_WHAT IS REQUIRED:_ Once the line holding "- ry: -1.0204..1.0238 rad" is found in the listing below, write it out and each later line exactly, up to and including the one holding "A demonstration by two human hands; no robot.".

_DATASET CONTENT:_

━━━

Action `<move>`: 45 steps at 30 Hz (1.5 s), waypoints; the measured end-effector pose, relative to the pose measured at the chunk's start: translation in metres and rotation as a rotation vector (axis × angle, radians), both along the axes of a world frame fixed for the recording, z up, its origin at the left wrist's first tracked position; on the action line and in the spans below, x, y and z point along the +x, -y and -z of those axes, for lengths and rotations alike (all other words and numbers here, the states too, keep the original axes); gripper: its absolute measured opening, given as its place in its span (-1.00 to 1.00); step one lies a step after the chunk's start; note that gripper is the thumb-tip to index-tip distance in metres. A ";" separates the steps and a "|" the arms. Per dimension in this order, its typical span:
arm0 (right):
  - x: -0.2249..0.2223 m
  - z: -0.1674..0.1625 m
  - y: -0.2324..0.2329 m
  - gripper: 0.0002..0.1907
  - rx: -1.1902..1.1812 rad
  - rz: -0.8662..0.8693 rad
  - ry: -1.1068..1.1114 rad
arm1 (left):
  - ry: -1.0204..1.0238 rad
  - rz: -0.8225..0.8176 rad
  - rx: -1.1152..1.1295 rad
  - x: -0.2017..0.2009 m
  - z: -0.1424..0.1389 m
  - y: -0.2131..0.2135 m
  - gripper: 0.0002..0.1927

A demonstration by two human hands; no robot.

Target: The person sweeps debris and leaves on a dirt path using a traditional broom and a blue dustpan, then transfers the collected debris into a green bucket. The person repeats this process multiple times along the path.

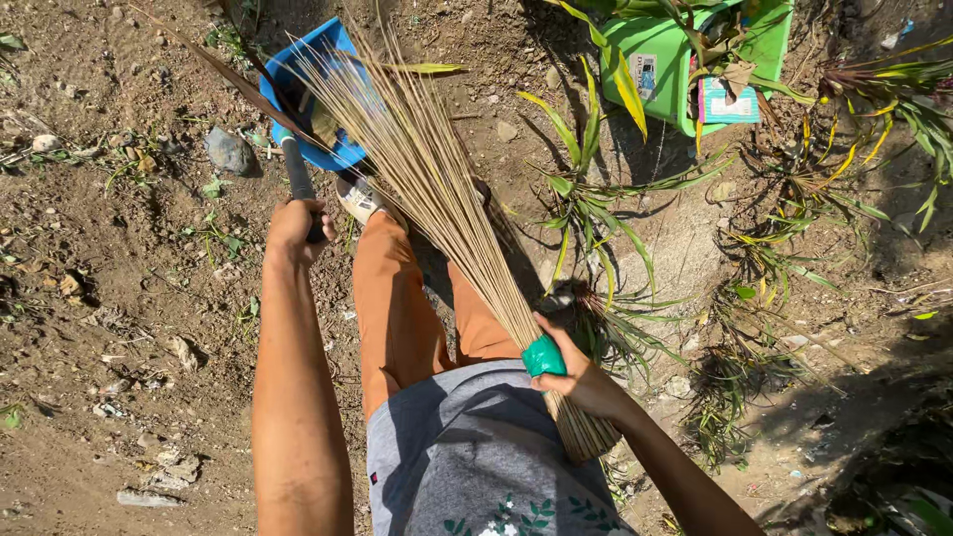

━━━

_FINAL ANSWER:_
  - ry: -1.0204..1.0238 rad
  - rz: -0.8225..0.8176 rad
  - rx: -1.1152..1.1295 rad
  - x: -0.2017..0.2009 m
  - z: -0.1424..0.1389 m
  - y: -0.2131..0.2135 m
  - gripper: 0.0002..0.1927

A demonstration by two human hands; no robot.

The exercise has been completed.